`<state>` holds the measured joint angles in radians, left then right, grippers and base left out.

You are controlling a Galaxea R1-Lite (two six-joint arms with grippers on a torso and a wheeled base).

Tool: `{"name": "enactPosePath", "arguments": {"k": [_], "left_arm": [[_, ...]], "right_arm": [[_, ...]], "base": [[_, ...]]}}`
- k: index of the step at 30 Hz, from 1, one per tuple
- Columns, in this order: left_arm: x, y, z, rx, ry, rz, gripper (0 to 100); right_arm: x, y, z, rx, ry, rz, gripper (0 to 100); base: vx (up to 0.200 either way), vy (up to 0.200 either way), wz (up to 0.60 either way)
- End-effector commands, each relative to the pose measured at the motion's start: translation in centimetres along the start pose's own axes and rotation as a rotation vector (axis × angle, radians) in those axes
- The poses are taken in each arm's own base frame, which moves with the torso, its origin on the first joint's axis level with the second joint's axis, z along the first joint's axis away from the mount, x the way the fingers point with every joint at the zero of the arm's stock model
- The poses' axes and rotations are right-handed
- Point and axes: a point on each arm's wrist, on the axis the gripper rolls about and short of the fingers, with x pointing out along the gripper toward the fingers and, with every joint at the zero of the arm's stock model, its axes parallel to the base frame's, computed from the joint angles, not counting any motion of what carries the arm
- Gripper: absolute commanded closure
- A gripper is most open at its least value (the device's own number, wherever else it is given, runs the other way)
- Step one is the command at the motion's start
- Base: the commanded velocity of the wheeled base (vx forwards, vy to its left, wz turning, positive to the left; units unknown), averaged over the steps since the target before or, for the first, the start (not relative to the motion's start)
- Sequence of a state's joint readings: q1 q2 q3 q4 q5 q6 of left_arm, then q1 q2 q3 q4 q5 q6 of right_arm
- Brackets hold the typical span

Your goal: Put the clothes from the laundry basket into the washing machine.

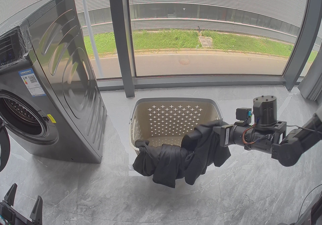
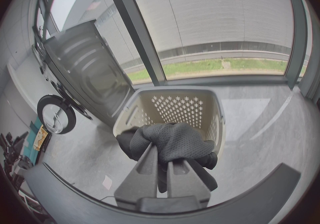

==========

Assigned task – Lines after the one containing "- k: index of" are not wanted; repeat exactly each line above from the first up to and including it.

Solution for this exercise –
`<state>` holds the measured joint angles in radians, left then right, grippers and base left out.

You are controlling a Galaxea R1-Lite (two six-joint arms with grippers on a torso and a wheeled base).

Tool: `{"name": "enactPosePath", "arguments": {"k": [_], "left_arm": [[_, ...]], "right_arm": [[_, ...]], "base": [[_, ...]]}}`
- k: index of the step at 30 Hz, from 1, one per tuple

No further work remains on this exercise.